(Dataset records)
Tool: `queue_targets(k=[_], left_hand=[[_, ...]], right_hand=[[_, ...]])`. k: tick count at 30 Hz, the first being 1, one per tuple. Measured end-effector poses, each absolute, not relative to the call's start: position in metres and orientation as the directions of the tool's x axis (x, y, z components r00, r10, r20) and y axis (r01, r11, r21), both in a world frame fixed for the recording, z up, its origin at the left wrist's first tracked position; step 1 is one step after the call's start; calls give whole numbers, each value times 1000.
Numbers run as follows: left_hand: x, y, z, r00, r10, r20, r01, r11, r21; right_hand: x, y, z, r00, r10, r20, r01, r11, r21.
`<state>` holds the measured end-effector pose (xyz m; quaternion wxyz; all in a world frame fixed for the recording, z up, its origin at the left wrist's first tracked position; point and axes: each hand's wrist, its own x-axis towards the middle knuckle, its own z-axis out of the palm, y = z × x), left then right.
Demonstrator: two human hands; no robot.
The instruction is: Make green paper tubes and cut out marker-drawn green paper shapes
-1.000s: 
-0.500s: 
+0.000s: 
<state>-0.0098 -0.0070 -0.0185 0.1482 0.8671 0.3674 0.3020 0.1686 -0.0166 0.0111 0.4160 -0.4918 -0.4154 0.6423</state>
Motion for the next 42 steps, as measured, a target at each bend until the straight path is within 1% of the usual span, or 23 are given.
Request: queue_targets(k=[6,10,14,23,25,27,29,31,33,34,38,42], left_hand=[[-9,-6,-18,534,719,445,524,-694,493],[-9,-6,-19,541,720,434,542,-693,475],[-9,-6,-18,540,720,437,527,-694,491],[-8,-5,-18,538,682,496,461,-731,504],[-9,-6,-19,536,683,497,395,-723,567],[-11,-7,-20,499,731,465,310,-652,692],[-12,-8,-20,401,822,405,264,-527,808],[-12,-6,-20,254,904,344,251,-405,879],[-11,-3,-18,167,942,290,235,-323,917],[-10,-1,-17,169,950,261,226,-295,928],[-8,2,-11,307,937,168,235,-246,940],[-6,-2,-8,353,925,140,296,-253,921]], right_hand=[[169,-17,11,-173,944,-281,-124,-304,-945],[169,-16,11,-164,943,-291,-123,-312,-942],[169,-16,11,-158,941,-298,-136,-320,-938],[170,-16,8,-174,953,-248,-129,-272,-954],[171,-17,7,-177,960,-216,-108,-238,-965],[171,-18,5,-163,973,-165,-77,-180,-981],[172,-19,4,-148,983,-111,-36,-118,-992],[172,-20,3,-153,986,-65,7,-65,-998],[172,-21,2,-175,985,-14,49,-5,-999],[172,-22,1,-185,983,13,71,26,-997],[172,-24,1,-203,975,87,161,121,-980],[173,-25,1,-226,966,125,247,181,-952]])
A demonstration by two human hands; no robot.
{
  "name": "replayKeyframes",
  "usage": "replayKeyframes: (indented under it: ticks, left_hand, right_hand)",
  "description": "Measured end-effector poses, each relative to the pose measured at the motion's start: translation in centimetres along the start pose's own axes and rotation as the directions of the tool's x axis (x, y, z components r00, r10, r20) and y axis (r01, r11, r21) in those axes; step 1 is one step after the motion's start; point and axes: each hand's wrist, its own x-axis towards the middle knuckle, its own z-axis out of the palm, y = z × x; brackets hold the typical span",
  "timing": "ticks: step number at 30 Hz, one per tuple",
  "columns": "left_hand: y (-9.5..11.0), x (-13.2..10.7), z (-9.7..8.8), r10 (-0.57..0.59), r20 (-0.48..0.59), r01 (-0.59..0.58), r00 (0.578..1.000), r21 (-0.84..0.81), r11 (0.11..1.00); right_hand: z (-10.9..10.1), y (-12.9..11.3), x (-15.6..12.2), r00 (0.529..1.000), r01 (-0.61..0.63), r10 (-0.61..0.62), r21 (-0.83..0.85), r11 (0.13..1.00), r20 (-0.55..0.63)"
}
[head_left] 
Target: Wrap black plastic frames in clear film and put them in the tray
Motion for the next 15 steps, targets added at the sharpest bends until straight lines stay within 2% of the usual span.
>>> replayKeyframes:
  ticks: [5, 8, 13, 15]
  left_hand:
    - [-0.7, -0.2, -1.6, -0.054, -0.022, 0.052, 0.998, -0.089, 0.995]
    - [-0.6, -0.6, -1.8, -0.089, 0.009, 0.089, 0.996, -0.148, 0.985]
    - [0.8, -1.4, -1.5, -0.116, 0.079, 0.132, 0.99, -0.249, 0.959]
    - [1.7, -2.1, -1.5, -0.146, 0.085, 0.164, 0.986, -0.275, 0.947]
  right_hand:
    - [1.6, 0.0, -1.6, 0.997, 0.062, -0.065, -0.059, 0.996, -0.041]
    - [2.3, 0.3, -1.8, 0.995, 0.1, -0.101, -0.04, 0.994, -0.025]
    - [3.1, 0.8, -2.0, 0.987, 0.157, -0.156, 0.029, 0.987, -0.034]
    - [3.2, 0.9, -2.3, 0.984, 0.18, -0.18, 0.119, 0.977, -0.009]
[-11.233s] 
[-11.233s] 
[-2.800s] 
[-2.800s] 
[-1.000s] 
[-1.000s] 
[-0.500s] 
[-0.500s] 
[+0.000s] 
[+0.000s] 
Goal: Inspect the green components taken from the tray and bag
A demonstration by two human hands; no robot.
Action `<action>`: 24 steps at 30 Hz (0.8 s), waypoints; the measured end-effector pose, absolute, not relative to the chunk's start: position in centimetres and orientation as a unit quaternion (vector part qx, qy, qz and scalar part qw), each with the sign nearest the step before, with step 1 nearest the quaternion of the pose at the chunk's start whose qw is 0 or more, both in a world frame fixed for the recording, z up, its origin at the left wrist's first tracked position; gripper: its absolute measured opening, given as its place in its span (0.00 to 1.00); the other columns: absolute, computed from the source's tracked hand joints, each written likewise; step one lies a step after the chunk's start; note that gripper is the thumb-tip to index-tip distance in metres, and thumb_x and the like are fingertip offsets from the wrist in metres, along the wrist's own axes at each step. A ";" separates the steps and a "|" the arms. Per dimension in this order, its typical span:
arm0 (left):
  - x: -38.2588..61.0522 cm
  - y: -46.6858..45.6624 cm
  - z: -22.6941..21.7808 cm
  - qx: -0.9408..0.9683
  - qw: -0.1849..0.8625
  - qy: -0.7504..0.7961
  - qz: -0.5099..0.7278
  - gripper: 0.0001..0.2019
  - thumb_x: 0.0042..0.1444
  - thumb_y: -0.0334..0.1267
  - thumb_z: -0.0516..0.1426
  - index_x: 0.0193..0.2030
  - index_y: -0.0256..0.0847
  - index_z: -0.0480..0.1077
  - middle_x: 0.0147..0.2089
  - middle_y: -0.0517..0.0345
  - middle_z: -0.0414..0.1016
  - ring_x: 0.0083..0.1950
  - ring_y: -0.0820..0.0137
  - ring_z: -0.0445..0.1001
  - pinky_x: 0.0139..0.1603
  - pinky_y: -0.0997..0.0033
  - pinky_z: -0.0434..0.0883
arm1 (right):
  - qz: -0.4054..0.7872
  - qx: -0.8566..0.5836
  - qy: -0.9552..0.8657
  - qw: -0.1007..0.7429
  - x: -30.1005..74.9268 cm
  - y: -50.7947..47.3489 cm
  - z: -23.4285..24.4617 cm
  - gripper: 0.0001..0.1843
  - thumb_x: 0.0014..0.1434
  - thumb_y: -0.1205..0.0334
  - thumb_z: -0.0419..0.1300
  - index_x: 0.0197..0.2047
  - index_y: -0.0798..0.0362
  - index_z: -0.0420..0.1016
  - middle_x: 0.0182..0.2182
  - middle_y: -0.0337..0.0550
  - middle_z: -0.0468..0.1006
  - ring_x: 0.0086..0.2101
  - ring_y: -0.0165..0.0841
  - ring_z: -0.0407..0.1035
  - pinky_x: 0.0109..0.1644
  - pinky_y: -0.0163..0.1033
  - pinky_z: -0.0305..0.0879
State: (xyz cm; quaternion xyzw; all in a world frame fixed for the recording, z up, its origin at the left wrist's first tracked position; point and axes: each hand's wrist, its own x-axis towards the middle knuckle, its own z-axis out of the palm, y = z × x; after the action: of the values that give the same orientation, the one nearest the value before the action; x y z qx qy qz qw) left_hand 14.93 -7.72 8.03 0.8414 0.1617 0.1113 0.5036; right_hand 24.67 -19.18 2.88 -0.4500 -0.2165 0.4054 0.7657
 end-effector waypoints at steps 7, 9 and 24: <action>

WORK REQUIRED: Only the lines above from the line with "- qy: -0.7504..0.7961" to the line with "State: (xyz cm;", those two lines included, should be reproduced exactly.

RESPONSE AREA:
  - qy: -0.7504..0.7961
  - qz: -0.5099..0.7278
  - gripper: 0.0001..0.2019
  - thumb_x: 0.0042..0.1444
  - thumb_y: -0.0334..0.1267
  - thumb_z: -0.0516..0.1426
  - index_x: 0.0193..0.2030
  - index_y: -0.0256..0.0847
  - index_z: -0.0480..0.1077
  - middle_x: 0.0147..0.2089
  - middle_y: -0.0517..0.0345
  - middle_z: -0.0414..0.1016
  - ring_x: 0.0083..0.1950
  - ring_y: -0.0820..0.0137
  - ring_z: -0.0445..0.1001
  - pinky_x: 0.0139..0.1603
  - pinky_y: -0.0997..0.0033
  - pinky_z: -0.0434..0.0883
arm1 (right):
  - qz: -0.4054..0.7872
  - qx: -0.8566..0.5836
  - qy: -0.9552..0.8657
  - qw: -0.1007..0.7429
  - x: -30.1005..74.9268 cm
  - y: -50.7947..47.3489 cm
  - z: -23.4285..24.4617 cm
  - gripper: 0.0001..0.1843
  - thumb_x: 0.0014..0.1434
  - thumb_y: -0.1205..0.0334
  - thumb_z: -0.0419..0.1300
  - index_x: 0.0197..0.2047
  - index_y: -0.0798..0.0362
  - index_z: -0.0420..0.1016
  - middle_x: 0.0182..0.2182
  - middle_y: -0.0337..0.0550
  - middle_z: -0.0468..0.1006
  - ring_x: 0.0086..0.2101
  - ring_y: -0.0165..0.0841
  - ring_z: -0.0407..0.1035
  - pinky_x: 0.0109..0.1644
  - pinky_y: -0.0163..0.1033
  - pinky_z: -0.0305..0.0879
State: (xyz cm; quaternion xyzw; all in a world frame fixed for the recording, z up, its origin at the left wrist's first tracked position; point and axes: each hand's wrist, its own x-axis towards the middle knuckle, its own z-axis out of the palm, y = z × x; after the action: of the values that give the same orientation, the one nearest the value before the action; x y z qx qy qz qw) left_hand 14.93 -7.72 8.03 0.8414 0.1617 0.1113 0.5036; right_hand 24.67 -19.18 2.88 -0.4500 -0.2165 0.4054 0.7657

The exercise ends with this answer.